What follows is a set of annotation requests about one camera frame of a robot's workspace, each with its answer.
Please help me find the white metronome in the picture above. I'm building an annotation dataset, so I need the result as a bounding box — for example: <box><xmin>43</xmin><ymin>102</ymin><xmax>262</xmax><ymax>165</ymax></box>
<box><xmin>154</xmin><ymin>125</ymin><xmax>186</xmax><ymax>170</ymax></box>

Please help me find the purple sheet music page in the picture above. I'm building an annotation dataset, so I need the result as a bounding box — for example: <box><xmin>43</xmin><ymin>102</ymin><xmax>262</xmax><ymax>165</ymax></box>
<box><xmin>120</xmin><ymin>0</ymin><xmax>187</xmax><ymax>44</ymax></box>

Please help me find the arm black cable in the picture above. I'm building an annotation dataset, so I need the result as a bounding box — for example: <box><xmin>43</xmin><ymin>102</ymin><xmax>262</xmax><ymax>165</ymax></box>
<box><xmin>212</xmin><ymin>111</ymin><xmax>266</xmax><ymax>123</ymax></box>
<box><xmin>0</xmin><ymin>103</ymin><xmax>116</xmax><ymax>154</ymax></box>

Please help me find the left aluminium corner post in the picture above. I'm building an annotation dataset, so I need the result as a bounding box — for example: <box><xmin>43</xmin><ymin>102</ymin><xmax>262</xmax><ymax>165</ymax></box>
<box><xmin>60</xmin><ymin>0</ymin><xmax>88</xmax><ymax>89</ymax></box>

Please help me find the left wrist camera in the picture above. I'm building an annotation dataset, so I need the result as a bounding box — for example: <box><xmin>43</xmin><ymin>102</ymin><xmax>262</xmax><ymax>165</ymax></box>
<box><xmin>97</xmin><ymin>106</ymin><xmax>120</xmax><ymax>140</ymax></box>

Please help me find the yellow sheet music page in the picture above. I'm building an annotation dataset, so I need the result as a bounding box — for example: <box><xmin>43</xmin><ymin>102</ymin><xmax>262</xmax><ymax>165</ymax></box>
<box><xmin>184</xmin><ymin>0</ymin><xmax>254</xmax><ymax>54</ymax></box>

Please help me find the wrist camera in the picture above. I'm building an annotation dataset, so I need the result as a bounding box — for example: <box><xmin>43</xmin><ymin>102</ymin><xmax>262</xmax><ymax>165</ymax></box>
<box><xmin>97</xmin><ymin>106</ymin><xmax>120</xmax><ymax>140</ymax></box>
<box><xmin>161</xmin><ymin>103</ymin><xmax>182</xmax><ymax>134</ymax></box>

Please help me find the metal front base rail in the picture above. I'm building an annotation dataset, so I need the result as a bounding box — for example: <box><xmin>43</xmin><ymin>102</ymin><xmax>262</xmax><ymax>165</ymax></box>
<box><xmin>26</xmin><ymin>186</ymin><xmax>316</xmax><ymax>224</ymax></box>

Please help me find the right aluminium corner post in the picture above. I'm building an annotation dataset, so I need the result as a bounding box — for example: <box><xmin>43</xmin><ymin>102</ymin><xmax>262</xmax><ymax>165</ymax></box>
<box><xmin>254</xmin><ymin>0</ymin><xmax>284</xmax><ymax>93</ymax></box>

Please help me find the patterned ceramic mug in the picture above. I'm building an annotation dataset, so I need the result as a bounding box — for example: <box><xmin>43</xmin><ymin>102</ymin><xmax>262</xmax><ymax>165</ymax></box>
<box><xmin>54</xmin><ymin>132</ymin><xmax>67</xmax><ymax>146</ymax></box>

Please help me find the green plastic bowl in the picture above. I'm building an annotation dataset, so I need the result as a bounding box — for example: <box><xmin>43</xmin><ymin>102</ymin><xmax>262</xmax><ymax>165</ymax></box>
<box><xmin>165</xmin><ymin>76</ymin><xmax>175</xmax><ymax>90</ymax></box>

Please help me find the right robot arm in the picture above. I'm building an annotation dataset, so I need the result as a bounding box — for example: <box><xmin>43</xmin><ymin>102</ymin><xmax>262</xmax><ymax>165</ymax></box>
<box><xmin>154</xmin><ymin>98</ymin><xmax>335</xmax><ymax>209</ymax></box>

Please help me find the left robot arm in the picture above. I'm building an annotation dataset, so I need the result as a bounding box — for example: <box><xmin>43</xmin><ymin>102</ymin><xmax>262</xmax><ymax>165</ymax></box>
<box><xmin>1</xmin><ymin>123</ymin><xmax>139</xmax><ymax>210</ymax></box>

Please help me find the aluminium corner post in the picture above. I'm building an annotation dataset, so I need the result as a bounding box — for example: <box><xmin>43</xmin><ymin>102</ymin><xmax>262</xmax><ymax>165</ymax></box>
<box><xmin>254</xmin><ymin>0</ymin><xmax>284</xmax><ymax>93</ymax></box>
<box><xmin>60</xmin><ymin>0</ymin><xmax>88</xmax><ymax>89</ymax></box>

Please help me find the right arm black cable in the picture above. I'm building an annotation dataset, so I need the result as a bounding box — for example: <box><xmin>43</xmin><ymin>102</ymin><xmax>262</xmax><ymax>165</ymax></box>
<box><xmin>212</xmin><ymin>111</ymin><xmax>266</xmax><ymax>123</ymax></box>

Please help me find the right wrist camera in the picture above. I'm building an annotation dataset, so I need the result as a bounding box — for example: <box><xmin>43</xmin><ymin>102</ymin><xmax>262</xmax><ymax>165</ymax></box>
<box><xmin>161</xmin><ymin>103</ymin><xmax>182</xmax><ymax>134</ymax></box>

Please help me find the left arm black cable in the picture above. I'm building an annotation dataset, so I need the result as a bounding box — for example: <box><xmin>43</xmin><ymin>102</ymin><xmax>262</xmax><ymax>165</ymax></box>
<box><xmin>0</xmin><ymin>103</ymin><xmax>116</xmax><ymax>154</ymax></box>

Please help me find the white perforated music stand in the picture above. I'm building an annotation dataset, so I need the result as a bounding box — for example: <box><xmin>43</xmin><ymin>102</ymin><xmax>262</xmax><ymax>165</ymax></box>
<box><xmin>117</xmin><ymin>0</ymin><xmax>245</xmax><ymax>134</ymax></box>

**Task item**: Top to bottom, set down the entries above word for word.

**Exercise result**:
What follows is a set of annotation requests about one camera frame of a robot's workspace, each with its answer.
Please help me find the white metronome in the picture above. I'm building an annotation dataset, so I need the result as a bounding box — for example: <box><xmin>43</xmin><ymin>102</ymin><xmax>262</xmax><ymax>165</ymax></box>
<box><xmin>154</xmin><ymin>125</ymin><xmax>186</xmax><ymax>170</ymax></box>

Please help me find the purple sheet music page in the picture above. I'm building an annotation dataset, so I need the result as a bounding box — for example: <box><xmin>43</xmin><ymin>102</ymin><xmax>262</xmax><ymax>165</ymax></box>
<box><xmin>120</xmin><ymin>0</ymin><xmax>187</xmax><ymax>44</ymax></box>

Please help me find the arm black cable in the picture above. I'm building an annotation dataset, so I need the result as a bounding box — for example: <box><xmin>43</xmin><ymin>102</ymin><xmax>262</xmax><ymax>165</ymax></box>
<box><xmin>212</xmin><ymin>111</ymin><xmax>266</xmax><ymax>123</ymax></box>
<box><xmin>0</xmin><ymin>103</ymin><xmax>116</xmax><ymax>154</ymax></box>

Please help me find the left aluminium corner post in the picture above. I'm building an annotation dataset, so I need the result as a bounding box — for example: <box><xmin>43</xmin><ymin>102</ymin><xmax>262</xmax><ymax>165</ymax></box>
<box><xmin>60</xmin><ymin>0</ymin><xmax>88</xmax><ymax>89</ymax></box>

Please help me find the left wrist camera in the picture above. I'm building an annotation dataset, so I need the result as a bounding box — for example: <box><xmin>43</xmin><ymin>102</ymin><xmax>262</xmax><ymax>165</ymax></box>
<box><xmin>97</xmin><ymin>106</ymin><xmax>120</xmax><ymax>140</ymax></box>

Please help me find the yellow sheet music page in the picture above. I'm building an annotation dataset, so I need the result as a bounding box — for example: <box><xmin>43</xmin><ymin>102</ymin><xmax>262</xmax><ymax>165</ymax></box>
<box><xmin>184</xmin><ymin>0</ymin><xmax>254</xmax><ymax>54</ymax></box>

Please help me find the wrist camera in the picture above. I'm building an annotation dataset, so I need the result as a bounding box — for example: <box><xmin>43</xmin><ymin>102</ymin><xmax>262</xmax><ymax>165</ymax></box>
<box><xmin>97</xmin><ymin>106</ymin><xmax>120</xmax><ymax>140</ymax></box>
<box><xmin>161</xmin><ymin>103</ymin><xmax>182</xmax><ymax>134</ymax></box>

Please help me find the metal front base rail in the picture above. I'm building an annotation dataset, so I need the result as a bounding box — for example: <box><xmin>43</xmin><ymin>102</ymin><xmax>262</xmax><ymax>165</ymax></box>
<box><xmin>26</xmin><ymin>186</ymin><xmax>316</xmax><ymax>224</ymax></box>

Please help me find the right aluminium corner post in the picture above. I'm building an annotation dataset, so I need the result as a bounding box — for example: <box><xmin>43</xmin><ymin>102</ymin><xmax>262</xmax><ymax>165</ymax></box>
<box><xmin>254</xmin><ymin>0</ymin><xmax>284</xmax><ymax>93</ymax></box>

Please help me find the patterned ceramic mug in the picture above. I'm building an annotation dataset, so I need the result as a bounding box — for example: <box><xmin>43</xmin><ymin>102</ymin><xmax>262</xmax><ymax>165</ymax></box>
<box><xmin>54</xmin><ymin>132</ymin><xmax>67</xmax><ymax>146</ymax></box>

Please help me find the green plastic bowl in the picture above. I'm building an annotation dataset, so I need the result as a bounding box — for example: <box><xmin>43</xmin><ymin>102</ymin><xmax>262</xmax><ymax>165</ymax></box>
<box><xmin>165</xmin><ymin>76</ymin><xmax>175</xmax><ymax>90</ymax></box>

Please help me find the right robot arm in the picture above. I'm building an annotation dataset, so I need the result as a bounding box — for example: <box><xmin>43</xmin><ymin>102</ymin><xmax>262</xmax><ymax>165</ymax></box>
<box><xmin>154</xmin><ymin>98</ymin><xmax>335</xmax><ymax>209</ymax></box>

Please help me find the left robot arm in the picture above. I'm building an annotation dataset, so I need the result as a bounding box — for example: <box><xmin>43</xmin><ymin>102</ymin><xmax>262</xmax><ymax>165</ymax></box>
<box><xmin>1</xmin><ymin>123</ymin><xmax>139</xmax><ymax>210</ymax></box>

Please help me find the aluminium corner post in the picture above. I'm building an annotation dataset, so I need the result as a bounding box — for example: <box><xmin>43</xmin><ymin>102</ymin><xmax>262</xmax><ymax>165</ymax></box>
<box><xmin>254</xmin><ymin>0</ymin><xmax>284</xmax><ymax>93</ymax></box>
<box><xmin>60</xmin><ymin>0</ymin><xmax>88</xmax><ymax>89</ymax></box>

Please help me find the right arm black cable in the picture above. I'm building an annotation dataset, so I need the result as a bounding box — for example: <box><xmin>43</xmin><ymin>102</ymin><xmax>262</xmax><ymax>165</ymax></box>
<box><xmin>212</xmin><ymin>111</ymin><xmax>266</xmax><ymax>123</ymax></box>

Please help me find the right wrist camera in the picture above. I'm building an annotation dataset, so I need the result as a bounding box — for example: <box><xmin>43</xmin><ymin>102</ymin><xmax>262</xmax><ymax>165</ymax></box>
<box><xmin>161</xmin><ymin>103</ymin><xmax>182</xmax><ymax>134</ymax></box>

Please help me find the left arm black cable in the picture above. I'm building an annotation dataset, so I need the result as a bounding box — for example: <box><xmin>43</xmin><ymin>102</ymin><xmax>262</xmax><ymax>165</ymax></box>
<box><xmin>0</xmin><ymin>103</ymin><xmax>116</xmax><ymax>154</ymax></box>

Please help me find the white perforated music stand in the picture above. I'm building an annotation dataset, so I need the result as a bounding box — for example: <box><xmin>43</xmin><ymin>102</ymin><xmax>262</xmax><ymax>165</ymax></box>
<box><xmin>117</xmin><ymin>0</ymin><xmax>245</xmax><ymax>134</ymax></box>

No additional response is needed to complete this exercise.